- **What is expected**: What you give back should be exactly the opening lines of the data, ending with the line that contains "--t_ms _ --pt" and including it.

== Collected material ==

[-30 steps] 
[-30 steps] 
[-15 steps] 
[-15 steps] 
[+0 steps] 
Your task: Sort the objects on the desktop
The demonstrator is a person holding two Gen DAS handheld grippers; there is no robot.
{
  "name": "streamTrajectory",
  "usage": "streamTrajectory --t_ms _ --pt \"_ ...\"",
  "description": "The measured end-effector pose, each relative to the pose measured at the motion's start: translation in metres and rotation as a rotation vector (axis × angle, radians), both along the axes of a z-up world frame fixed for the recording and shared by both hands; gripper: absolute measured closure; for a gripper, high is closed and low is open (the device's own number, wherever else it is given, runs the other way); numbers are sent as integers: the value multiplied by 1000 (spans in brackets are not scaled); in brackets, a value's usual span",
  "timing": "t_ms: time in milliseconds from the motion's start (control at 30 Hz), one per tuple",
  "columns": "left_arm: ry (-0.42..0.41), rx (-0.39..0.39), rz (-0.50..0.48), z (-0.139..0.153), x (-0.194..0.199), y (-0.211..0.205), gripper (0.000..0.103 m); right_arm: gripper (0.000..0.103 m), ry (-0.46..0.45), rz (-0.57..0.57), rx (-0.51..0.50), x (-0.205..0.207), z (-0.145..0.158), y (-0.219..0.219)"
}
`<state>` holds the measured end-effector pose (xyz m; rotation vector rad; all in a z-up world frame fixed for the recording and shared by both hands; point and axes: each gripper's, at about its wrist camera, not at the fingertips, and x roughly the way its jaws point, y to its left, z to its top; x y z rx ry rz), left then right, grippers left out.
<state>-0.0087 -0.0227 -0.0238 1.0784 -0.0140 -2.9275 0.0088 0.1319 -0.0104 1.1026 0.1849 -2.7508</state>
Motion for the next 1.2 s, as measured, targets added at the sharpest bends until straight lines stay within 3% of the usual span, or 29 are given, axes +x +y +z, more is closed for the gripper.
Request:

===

- **Solution to the problem**:
[-30 steps] 
[-30 steps] 
[-15 steps] 
[-15 steps] 
[+0 steps] 
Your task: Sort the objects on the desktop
The demonstrator is a person holding two Gen DAS handheld grippers; there is no robot.
{
  "name": "streamTrajectory",
  "usage": "streamTrajectory --t_ms _ --pt \"_ ...\"",

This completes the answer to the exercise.